According to data from S&P Global, the company surpassed two renowned tech companies on Tuesday, 18th June 2024 to become the top-ranked public company in terms of value worldwide. The company's remarkable growth can be attributed to the flourishing field of generative artificial intelligence and the increasing need for its graphics processing units (GPUs), which have played a pivotal role in the development of AI systems.
The company's rise is among the fastest in market history. Just two years ago, the company’s market valuation was a little over $400 billion. Now, within a year, it has skyrocketed from $1 trillion to over $3 trillion.
On Tuesday, Nvidia’s share price rose by 3.6 percent, lifting its value to $3.34 trillion. Meanwhile, Microsoft and Apple both experienced declines, ending the day trailing the Silicon Valley chipmaker.
Nvidia’s ascent underscores the transformative impact of artificial intelligence on the world’s largest companies. The rise of AI first elevated Microsoft to the top market capitalization in January, dethroning Apple, before pushing Nvidia to take the crown. Last week, Apple announced its entry into the AI space, planning to incorporate the technology into its products, including the iPhone, this fall.
Years before other major chip companies, Nvidia’s CEO, Jensen Huang, foresaw the importance of GPUs in building AI and aligned his company’s strategy accordingly. This foresight is now paying off, with the company controlling over 80 percent of the market for AI system chips. Major customers regularly compete for its chips to power their vast data centers, while also developing their own AI chips to reduce reliance on Nvidia.
“No one else fully saw or appreciated this,” said Daniel Newman, CEO of the Futurum Group, a tech research firm. “They saw the trend, built for the trend, and enabled the market. They can effectively charge whatever they want.”
Nvidia’s rapid ascent has made Huang, aged 61, a celebrity in the tech world. After a recent conference in Taiwan, attendees eagerly sought his autograph, with one woman even asking him to sign her chest.
The company’s rise is reminiscent of dot-com era titans like Cisco and Juniper Networks, which built the infrastructure for the internet. Cisco’s shares increased more than a thousand-fold from its initial public offering in 1990 to 2000, when it briefly became the world’s most valuable company.
The speed at which Nvidia’s value has grown is remarkable. Apple took nearly five years to climb from $1 trillion to $3 trillion, and Microsoft took a similar amount of time. Nvidia’s investors are banking more on its potential than its current profits.
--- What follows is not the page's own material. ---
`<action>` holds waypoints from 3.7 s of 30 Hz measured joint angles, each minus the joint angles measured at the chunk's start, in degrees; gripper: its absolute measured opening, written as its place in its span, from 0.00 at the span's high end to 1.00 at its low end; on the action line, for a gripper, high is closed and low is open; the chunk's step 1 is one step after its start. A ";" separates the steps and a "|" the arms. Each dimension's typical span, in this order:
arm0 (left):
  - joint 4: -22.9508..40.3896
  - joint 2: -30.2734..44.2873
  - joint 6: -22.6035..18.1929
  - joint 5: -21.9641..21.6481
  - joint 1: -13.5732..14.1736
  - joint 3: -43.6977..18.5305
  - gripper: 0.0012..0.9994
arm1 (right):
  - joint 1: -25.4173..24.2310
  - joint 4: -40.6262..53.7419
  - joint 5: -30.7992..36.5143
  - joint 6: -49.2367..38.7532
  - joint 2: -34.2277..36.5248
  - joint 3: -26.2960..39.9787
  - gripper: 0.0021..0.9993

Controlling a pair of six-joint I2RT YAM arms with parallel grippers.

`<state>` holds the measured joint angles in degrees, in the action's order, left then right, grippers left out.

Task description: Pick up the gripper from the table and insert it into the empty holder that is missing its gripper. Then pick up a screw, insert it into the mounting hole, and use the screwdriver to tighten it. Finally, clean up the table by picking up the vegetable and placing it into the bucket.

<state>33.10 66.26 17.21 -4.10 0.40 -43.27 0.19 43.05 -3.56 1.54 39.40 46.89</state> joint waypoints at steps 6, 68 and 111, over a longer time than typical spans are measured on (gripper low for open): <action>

While Microsoft and Apple each generated over $21 billion in profit during the three months ending in March, the company generated $14.88 billion in its most recent quarter, a 600 percent increase from the previous year.
“The numbers have gotten so big so quickly that people worry: Is this sustainable?” said Stacy Rasgon, an analyst with Bernstein Research. “If the return on AI turns out not to be there, then the whole thing comes crumbling down.”
Since its inception, only 12 companies have led the S&P 500 by market valuation, with Nvidia joining the ranks of AT&T, Apple, Cisco, DuPont, Exxon Mobil, General Electric, General Motors, IBM, Microsoft, Philip Morris, and Walmart, according to S&P Dow Jones Indices.
Nvidia’s success is largely due to consistently exceeding Wall Street expectations. In its last quarter, sales tripled from a year earlier to $26 billion, and the company projected it would double sales in the current quarter.
Nvidia sells everything from chips and the software needed to build AI systems with those chips to supercomputers. These machines, packed with Nvidia’s GPUs, sell for $250,000 or more, with new models potentially exceeding $1 million.
“Even though the cost of the system is going up, the performance per dollar is getting better with every generation, and that’s how they’re able to keep customers buying,” Rasgon said.
Wall Street is closely monitoring for signs of a slowdown. Companies like Microsoft, Meta, Google, and Amazon have all developed their own AI chips, while traditional chip rivals such as Advanced Micro Devices and Intel are attempting to break into Nvidia’s market with their own AI processors.
However, Huang believes it will take time for competitors to catch up. Nvidia has a decade head start and a large community of AI programmers who prefer its technology.
“We are fundamentally changing how computing works and what computers can do,” Jensen Huang said in a conference call with analysts in May. “The next industrial revolution has begun.”